# Mk IV Porsche brakes?



## gti_vr5 (Nov 7, 2004)

Does anyone know of a way, or of a company that sells a kit to convert the rear brakes on a Mk IV GTI to fit Porsche Boxster Calipers?
any inof would help


----------



## slamdgti1.8t (Jul 23, 2009)

*Re: Mk IV Porsche brakes? (gti_vr5)*

ECS tuning sells a kit


----------



## glivdub03 (Aug 18, 2007)

*Re: Mk IV Porsche brakes? (slamdgti1.8t)*

mbt enginering in england sells the brackets f uck ecs http://****************.com/smile/emthdown.gif


----------



## LuEdaGreat (Apr 3, 2009)

*Re: Mk IV Porsche brakes? (glivdub03)*

very intersted do they sell brackets for the fronts? price?


----------



## collins_tc (Dec 19, 2000)

*Re: Mk IV Porsche brakes? (gti_vr5)*


_Quote, originally posted by *gti_vr5* »_Does anyone know of a way, or of a company that sells a kit to convert the rear brakes on a Mk IV GTI to fit Porsche Boxster Calipers?
any inof would help









*REAR* brakes?
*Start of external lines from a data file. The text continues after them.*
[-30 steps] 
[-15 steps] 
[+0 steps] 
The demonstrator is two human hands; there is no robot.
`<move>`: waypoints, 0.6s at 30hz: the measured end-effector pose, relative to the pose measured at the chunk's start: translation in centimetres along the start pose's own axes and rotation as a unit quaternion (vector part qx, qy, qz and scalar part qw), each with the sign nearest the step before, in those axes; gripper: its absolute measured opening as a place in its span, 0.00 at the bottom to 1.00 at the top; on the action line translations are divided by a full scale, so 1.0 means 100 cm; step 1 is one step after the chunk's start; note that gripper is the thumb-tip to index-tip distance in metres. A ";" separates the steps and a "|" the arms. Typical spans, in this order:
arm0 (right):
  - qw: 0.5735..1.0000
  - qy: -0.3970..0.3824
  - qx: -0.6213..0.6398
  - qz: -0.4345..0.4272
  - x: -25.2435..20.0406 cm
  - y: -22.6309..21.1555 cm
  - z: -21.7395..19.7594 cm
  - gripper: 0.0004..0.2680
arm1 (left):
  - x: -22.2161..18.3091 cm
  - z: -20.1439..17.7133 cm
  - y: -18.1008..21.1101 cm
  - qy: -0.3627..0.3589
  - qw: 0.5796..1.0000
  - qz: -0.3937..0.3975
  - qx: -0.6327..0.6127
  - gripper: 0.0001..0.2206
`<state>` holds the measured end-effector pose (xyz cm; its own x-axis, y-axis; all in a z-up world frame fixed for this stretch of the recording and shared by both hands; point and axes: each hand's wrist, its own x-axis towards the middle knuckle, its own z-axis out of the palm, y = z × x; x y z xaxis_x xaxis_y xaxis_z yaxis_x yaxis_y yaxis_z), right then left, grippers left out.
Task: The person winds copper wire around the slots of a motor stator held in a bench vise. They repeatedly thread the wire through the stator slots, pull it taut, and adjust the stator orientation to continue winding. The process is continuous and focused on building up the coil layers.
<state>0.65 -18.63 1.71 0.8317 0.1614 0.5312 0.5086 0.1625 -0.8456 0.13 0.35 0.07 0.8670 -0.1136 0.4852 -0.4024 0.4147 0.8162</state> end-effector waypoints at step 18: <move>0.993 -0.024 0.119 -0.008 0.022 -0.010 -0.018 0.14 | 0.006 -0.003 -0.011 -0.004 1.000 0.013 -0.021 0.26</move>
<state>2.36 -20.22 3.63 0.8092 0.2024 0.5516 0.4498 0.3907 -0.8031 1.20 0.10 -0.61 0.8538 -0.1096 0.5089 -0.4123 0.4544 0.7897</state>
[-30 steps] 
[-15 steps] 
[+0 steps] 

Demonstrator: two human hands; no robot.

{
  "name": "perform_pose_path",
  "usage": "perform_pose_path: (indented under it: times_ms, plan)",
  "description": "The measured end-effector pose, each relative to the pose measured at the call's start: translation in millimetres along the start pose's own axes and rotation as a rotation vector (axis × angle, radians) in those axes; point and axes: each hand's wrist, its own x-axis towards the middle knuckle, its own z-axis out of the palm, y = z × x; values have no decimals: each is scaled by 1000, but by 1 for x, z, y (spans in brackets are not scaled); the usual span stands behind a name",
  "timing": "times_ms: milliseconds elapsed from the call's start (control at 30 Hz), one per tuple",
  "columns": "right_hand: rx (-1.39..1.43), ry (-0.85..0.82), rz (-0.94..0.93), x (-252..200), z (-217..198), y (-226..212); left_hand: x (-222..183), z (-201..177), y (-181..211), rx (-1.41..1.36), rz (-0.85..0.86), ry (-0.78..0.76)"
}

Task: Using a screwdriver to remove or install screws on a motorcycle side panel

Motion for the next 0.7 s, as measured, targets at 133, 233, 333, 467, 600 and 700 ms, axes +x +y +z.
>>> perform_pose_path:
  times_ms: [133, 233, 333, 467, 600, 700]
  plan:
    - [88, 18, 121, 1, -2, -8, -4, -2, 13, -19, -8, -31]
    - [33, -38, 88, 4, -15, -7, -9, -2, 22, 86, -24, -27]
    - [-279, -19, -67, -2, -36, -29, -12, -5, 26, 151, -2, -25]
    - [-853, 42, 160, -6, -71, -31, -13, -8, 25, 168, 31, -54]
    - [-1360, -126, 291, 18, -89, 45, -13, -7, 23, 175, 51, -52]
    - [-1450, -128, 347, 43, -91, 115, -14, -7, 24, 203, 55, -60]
No, ECS doesn't make them. Porsche calipers don't have any accomodation for an e-brake.


----------



## RedDevil (Sep 21, 2001)

*Re: Mk IV Porsche brakes? (glivdub03)*


_Quote, originally posted by *glivdub03* »_mbt enginering in england sells the brackets f uck ecs http://****************.com/smile/emthdown.gif 

thanx! http://****************.com/smile/emthup.gif http://****************.com/smile/emthup.gif


----------



## 2fast4you2 (Feb 22, 2009)

*Re: Mk IV Porsche brakes? (RedDevil)*

Maybe this link can help you








http://forums.vwvortex.com/zerothread?id=4779475


----------



## veedubb7 (Apr 20, 2002)

*Re: Mk IV Porsche brakes? (2fast4you2)*


_Quote, originally posted by *2fast4you2* »_Maybe this link can help you








http://forums.vwvortex.com/zerothread?id=4779475

Nope. That's for mkV cars.


----------